__INSTRUCTIONS FOR THE TASK__: Which lines in the records below contain the word "that"? Report each of them.

Start of PROVIDED INFORMATION

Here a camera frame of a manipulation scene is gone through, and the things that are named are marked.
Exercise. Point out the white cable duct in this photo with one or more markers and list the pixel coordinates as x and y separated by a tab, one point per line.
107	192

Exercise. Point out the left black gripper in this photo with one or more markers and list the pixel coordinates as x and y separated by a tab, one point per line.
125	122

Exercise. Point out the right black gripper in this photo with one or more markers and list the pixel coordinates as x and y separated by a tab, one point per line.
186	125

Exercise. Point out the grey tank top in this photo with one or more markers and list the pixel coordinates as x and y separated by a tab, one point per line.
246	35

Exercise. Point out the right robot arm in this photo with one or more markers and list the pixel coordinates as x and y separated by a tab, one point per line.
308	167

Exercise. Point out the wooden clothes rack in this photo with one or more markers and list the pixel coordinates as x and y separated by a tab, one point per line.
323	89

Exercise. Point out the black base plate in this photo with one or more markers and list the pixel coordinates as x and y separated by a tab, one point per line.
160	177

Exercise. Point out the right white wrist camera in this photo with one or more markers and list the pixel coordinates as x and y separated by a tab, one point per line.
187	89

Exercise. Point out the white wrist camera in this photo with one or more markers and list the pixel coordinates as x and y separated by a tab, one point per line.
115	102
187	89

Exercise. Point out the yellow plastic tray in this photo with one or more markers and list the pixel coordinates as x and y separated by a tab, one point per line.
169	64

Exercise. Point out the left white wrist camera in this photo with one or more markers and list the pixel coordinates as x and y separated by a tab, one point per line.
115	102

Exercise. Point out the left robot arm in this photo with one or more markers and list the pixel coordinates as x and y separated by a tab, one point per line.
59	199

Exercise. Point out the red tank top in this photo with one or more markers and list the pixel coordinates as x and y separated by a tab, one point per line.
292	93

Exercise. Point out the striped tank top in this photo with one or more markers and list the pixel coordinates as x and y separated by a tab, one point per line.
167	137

End of PROVIDED INFORMATION
Start of PROVIDED INFORMATION

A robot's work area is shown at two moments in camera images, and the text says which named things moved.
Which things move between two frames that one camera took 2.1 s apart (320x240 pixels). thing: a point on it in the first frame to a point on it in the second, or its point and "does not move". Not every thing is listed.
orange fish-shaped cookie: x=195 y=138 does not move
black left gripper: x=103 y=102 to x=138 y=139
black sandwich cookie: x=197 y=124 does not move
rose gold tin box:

End of PROVIDED INFORMATION

__RESPONSE TO THIS TASK__:
Here a camera frame of a manipulation scene is gone through, and the things that are named are marked.
Which things move between two frames that one camera took 2.1 s apart (320x240 pixels). thing: a point on it in the first frame to a point on it in the second, or its point and "does not move". Not every thing is listed.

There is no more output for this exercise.